“Blackfish” by Gabriela Cowperthwaite
Gabriela Cowperthwaite’s “Blackfish” tells the story of Tilikum, an aggressive orca that killed several SeaWorld trainers. Throughout the film, you don’t develop hatred toward Tilikum, but more so toward SeaWorld’s ethics and morals. Cowperthwaite accurately captures a collection of footage to illustrate the dangers of captivity among animals–nonetheless, one of the most emotional animals. A neuroscientist in the film points out a figment of an orca’s brain, in which humans do not have, that is a base for their emotional and cognitive reactions. This portion of the brain allows them to communicate with each other and derive emotions from specific actions.

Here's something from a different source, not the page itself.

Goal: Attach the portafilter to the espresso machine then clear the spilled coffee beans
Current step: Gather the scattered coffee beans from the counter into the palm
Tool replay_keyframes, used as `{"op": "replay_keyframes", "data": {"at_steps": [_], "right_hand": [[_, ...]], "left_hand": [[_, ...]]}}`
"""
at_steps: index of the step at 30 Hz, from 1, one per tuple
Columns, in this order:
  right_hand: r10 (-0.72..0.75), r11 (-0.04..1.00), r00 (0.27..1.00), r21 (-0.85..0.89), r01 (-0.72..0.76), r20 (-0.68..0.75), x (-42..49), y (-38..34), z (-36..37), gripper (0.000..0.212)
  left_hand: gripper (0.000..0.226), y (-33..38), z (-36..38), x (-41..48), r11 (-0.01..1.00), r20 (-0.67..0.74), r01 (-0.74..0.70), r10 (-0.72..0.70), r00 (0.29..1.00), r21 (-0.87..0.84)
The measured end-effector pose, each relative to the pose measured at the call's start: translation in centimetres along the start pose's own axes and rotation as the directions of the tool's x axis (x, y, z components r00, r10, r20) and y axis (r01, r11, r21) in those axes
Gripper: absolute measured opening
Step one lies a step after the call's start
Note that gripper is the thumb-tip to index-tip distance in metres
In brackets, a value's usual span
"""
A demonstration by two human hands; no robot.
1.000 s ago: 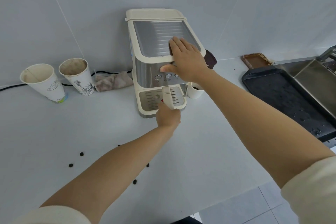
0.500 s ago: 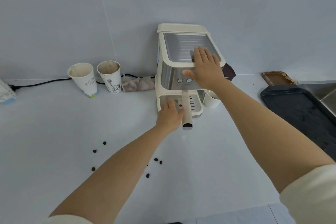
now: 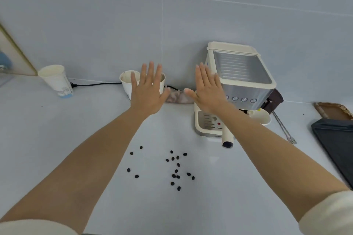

What’s terrifying is SeaWorld’s treatment of orcas while in captivity. They are placed in a highly contrasted environment in comparison to the ocean, with 20 x 30 foot modules as a sleeping area. These conditions are incredibly small for the size and weight of these massive animals. Tilikum is just an example of how an animal is lashing out against poor treatment, and not from aggression towards humans.
I thought the documentary’s organization was very strategic. Cowperthwaite allows the viewer to create their own opinions and conclusions about the practices of SeaWorld. In no way does she directly sway your opinion, just displays the true facts and footage. The severity of SeaWorld’s inhumane practices are mind blowing; with OSHA and former SeaWorld trainer’s interviews to support that. These misconceptions and harmful conditions directly correlate to orca whales showing aggression. Cowperthwaite’s documentary accurately brings this issue to the light and encourages further action and support to end SeaWorld’s practices.